__EXERCISE DIRECTIONS__
Going line by line through the material below, tally those that contain the word "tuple" and give the count by itself.
_ _ _
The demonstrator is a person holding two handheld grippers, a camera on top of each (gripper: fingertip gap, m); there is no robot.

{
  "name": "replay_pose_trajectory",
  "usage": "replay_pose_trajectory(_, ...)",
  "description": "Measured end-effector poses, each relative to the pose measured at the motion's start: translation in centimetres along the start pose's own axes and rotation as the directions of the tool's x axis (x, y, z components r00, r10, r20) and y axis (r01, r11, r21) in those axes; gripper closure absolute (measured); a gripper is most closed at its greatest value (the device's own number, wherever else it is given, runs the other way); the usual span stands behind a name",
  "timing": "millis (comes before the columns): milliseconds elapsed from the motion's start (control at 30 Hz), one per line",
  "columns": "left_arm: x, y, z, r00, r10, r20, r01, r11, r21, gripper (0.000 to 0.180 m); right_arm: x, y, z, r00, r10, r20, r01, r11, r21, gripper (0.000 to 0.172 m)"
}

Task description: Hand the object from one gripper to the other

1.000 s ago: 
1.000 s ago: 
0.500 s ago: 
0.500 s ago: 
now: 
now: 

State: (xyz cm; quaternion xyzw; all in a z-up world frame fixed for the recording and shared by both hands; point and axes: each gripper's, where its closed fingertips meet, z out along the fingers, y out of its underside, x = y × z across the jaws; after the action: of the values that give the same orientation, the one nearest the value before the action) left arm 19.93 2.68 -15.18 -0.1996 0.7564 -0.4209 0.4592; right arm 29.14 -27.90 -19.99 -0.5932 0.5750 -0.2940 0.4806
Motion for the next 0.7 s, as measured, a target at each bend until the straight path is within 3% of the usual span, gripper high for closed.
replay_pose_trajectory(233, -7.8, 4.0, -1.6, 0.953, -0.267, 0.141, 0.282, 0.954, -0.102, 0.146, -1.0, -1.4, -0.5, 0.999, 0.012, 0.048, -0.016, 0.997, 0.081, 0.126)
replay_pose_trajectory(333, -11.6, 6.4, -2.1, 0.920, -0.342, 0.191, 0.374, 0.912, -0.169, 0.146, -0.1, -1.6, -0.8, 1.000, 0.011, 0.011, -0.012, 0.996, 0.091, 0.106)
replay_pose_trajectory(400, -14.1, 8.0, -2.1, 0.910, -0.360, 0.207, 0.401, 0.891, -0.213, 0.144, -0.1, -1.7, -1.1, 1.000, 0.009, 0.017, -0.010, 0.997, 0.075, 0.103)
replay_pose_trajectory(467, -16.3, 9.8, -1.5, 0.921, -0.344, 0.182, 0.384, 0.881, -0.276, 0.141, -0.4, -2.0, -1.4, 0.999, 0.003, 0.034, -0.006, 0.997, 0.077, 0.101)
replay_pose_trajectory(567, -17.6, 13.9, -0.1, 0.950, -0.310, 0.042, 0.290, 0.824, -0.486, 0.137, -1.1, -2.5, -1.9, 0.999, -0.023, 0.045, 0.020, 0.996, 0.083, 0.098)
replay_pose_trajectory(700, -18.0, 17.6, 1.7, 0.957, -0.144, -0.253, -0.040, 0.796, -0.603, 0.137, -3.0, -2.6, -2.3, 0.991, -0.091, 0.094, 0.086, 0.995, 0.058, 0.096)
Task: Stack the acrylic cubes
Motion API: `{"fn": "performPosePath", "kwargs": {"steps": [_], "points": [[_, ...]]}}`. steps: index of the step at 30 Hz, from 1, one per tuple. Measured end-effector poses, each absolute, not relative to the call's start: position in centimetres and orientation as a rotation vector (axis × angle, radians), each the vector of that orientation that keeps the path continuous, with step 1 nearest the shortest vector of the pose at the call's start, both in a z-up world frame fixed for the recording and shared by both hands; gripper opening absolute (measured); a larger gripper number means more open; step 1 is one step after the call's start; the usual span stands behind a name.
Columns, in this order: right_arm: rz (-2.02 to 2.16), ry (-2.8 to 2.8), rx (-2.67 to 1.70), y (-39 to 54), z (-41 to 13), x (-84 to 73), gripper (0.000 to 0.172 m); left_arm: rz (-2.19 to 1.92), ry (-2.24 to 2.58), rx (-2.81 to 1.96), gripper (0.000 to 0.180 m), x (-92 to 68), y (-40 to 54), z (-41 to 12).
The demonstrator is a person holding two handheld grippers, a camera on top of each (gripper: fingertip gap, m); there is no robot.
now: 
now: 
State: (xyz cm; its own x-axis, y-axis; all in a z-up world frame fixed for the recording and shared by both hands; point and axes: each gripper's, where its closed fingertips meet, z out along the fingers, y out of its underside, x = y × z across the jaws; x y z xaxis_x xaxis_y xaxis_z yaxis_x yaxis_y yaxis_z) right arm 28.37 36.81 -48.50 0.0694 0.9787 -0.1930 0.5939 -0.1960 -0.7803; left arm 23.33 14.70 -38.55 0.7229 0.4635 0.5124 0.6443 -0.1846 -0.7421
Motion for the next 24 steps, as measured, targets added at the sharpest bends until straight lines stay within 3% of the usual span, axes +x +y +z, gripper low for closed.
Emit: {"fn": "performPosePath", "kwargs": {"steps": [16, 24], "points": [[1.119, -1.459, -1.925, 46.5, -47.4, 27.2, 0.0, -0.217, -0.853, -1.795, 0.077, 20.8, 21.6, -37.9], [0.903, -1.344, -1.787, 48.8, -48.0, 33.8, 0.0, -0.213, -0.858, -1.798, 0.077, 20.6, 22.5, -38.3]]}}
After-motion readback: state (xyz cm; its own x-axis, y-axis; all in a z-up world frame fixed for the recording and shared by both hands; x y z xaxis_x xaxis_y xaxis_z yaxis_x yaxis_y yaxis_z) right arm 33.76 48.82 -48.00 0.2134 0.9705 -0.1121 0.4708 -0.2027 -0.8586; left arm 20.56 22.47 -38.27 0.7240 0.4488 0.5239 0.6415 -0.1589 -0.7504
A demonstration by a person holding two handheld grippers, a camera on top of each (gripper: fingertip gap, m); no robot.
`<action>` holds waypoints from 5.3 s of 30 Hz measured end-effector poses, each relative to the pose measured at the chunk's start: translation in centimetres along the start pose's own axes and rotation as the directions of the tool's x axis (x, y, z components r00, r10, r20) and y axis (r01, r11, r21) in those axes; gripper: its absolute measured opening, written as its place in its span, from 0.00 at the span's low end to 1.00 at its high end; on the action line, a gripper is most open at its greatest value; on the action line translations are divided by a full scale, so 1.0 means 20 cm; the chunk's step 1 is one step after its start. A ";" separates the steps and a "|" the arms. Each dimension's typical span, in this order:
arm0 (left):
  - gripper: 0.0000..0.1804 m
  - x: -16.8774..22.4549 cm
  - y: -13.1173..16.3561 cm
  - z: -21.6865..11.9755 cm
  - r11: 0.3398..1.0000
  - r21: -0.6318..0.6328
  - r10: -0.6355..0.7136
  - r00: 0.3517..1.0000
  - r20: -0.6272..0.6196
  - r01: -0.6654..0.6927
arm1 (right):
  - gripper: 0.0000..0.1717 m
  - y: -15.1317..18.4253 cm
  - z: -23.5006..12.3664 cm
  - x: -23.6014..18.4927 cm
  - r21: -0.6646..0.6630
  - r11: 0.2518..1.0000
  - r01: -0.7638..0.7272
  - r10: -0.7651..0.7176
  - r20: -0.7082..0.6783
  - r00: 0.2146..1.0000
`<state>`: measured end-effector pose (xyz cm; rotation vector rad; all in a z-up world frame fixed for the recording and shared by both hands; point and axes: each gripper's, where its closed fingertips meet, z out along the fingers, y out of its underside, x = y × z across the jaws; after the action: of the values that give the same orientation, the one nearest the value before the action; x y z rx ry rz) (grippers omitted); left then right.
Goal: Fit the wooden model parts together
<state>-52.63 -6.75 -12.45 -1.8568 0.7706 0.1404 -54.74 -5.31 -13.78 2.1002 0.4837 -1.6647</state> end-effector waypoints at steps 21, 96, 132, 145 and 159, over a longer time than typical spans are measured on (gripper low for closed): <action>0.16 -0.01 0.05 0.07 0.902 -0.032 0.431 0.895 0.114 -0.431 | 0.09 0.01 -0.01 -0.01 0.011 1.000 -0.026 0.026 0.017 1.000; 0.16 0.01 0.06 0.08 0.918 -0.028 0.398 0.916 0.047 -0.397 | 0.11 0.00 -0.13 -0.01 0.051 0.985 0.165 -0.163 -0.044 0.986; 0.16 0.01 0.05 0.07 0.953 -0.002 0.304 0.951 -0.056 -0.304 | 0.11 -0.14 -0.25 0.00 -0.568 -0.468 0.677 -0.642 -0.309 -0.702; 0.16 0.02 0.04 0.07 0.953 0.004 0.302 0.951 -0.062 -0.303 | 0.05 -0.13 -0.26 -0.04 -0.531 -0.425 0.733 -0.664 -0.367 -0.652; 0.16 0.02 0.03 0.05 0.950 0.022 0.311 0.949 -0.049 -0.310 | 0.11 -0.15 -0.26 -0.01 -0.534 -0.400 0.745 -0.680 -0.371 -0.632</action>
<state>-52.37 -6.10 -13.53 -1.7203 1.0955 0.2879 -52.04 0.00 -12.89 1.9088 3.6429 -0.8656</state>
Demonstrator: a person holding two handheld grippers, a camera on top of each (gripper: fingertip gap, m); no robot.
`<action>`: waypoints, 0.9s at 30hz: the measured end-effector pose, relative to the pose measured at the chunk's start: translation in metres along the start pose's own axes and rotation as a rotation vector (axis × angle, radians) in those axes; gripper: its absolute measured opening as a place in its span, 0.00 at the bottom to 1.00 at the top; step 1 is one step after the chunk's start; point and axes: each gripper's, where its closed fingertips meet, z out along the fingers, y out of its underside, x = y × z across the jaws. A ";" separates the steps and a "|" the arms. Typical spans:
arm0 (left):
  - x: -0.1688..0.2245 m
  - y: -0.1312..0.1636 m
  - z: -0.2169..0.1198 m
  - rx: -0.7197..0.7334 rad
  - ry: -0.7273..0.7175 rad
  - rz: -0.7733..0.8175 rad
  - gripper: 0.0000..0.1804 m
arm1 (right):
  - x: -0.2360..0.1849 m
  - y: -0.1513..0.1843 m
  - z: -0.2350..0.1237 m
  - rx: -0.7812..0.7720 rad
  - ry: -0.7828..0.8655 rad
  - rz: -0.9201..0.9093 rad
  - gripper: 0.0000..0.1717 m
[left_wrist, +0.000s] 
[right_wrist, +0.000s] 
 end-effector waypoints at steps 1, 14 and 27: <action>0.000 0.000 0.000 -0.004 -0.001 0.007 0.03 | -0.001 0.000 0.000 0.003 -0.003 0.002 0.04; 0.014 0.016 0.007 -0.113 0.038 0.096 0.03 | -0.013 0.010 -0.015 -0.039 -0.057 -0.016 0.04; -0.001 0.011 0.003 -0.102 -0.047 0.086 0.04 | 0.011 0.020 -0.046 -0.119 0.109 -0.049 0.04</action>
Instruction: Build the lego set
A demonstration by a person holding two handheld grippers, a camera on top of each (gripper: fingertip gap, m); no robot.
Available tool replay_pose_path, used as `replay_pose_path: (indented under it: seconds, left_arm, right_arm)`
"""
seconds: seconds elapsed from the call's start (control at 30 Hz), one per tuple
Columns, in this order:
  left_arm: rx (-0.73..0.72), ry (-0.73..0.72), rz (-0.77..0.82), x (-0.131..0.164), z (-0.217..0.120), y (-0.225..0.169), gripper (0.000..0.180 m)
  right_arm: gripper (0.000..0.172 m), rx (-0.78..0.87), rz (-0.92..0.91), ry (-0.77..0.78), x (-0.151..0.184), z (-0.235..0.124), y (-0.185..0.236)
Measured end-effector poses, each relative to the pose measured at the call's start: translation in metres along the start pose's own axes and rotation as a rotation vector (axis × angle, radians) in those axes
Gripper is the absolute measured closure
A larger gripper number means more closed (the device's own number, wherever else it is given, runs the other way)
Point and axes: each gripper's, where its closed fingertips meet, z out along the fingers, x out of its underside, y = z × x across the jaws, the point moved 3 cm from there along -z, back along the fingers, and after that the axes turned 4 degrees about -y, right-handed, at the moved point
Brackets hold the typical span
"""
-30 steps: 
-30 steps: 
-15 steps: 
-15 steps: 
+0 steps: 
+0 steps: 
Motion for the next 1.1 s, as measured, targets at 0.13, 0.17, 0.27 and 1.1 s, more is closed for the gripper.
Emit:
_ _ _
__ANSWER TO THE EXERCISE__
2